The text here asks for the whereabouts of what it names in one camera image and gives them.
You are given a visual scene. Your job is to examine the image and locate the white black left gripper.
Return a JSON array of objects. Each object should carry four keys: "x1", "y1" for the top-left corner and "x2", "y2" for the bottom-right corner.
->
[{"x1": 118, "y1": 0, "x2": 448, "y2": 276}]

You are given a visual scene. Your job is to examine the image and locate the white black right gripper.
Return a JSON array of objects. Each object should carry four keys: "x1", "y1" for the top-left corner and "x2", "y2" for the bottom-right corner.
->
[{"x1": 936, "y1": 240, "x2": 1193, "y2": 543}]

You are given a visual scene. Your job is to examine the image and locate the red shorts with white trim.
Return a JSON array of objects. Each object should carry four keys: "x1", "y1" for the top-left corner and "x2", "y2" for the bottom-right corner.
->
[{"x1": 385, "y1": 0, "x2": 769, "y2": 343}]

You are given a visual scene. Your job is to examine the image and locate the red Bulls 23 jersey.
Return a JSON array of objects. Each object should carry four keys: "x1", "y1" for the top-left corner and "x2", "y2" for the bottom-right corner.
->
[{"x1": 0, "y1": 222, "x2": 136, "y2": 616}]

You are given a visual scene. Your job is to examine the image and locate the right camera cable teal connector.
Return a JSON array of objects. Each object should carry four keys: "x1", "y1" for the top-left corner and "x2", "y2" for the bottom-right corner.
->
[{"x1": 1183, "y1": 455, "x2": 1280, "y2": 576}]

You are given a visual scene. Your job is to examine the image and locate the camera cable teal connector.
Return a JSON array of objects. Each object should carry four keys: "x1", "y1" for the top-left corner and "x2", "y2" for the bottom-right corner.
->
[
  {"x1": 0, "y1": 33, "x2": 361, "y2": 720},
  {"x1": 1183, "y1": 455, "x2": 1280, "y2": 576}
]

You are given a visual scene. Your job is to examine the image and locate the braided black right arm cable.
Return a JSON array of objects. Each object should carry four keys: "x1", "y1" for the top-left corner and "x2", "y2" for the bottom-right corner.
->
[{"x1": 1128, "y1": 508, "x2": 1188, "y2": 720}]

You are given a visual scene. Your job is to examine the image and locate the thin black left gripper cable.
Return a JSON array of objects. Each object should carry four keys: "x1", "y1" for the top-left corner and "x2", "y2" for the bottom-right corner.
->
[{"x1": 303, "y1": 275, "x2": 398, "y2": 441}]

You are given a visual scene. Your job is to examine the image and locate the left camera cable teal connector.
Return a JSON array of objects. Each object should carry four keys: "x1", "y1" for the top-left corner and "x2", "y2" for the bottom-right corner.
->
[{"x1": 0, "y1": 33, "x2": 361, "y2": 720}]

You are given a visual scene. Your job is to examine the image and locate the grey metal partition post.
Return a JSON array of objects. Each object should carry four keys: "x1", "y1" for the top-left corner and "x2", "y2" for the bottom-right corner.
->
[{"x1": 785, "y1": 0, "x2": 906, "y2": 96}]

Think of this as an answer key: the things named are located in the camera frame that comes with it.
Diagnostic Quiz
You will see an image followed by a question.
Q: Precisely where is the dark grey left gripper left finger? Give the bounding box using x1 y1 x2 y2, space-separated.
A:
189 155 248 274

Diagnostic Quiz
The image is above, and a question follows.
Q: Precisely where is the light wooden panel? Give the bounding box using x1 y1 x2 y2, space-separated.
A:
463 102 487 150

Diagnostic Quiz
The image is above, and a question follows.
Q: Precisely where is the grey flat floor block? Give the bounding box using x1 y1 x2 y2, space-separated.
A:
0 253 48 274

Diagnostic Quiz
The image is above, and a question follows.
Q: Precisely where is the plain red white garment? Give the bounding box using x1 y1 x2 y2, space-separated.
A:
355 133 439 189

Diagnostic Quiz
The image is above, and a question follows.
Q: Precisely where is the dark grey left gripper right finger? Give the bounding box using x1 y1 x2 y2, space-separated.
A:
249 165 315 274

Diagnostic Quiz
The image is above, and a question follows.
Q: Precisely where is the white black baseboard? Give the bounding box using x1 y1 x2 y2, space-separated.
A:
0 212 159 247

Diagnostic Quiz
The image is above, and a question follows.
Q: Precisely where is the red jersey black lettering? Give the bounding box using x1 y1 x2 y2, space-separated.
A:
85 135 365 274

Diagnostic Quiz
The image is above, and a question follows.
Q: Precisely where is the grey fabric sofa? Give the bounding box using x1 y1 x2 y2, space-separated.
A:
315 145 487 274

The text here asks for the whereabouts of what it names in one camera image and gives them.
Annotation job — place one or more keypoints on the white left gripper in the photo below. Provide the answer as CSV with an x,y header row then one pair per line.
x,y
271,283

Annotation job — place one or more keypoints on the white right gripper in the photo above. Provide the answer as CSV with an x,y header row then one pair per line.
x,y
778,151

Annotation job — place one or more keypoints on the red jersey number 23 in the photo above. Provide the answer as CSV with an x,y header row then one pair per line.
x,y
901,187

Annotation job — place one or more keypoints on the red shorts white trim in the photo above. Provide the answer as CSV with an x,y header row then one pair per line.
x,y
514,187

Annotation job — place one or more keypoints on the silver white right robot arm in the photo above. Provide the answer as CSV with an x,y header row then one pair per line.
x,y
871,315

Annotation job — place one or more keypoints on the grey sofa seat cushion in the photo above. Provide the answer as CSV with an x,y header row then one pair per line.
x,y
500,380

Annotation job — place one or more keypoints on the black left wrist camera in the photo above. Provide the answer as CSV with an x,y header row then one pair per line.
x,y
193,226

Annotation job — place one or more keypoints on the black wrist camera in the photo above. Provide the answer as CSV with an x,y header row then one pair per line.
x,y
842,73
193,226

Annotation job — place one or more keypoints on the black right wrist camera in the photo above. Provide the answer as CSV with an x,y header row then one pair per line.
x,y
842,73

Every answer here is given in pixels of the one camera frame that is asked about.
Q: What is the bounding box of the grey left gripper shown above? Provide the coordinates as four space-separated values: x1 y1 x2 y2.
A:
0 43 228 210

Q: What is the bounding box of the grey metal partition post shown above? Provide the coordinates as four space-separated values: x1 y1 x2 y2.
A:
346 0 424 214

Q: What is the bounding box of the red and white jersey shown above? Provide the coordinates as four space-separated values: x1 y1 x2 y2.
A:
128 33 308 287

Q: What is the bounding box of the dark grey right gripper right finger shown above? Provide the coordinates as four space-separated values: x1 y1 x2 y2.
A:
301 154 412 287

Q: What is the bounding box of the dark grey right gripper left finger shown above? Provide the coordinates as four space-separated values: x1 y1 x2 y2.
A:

Exercise:
Using the listing above, count the lines that contain the word "frame" and state only that number.

Your solution:
2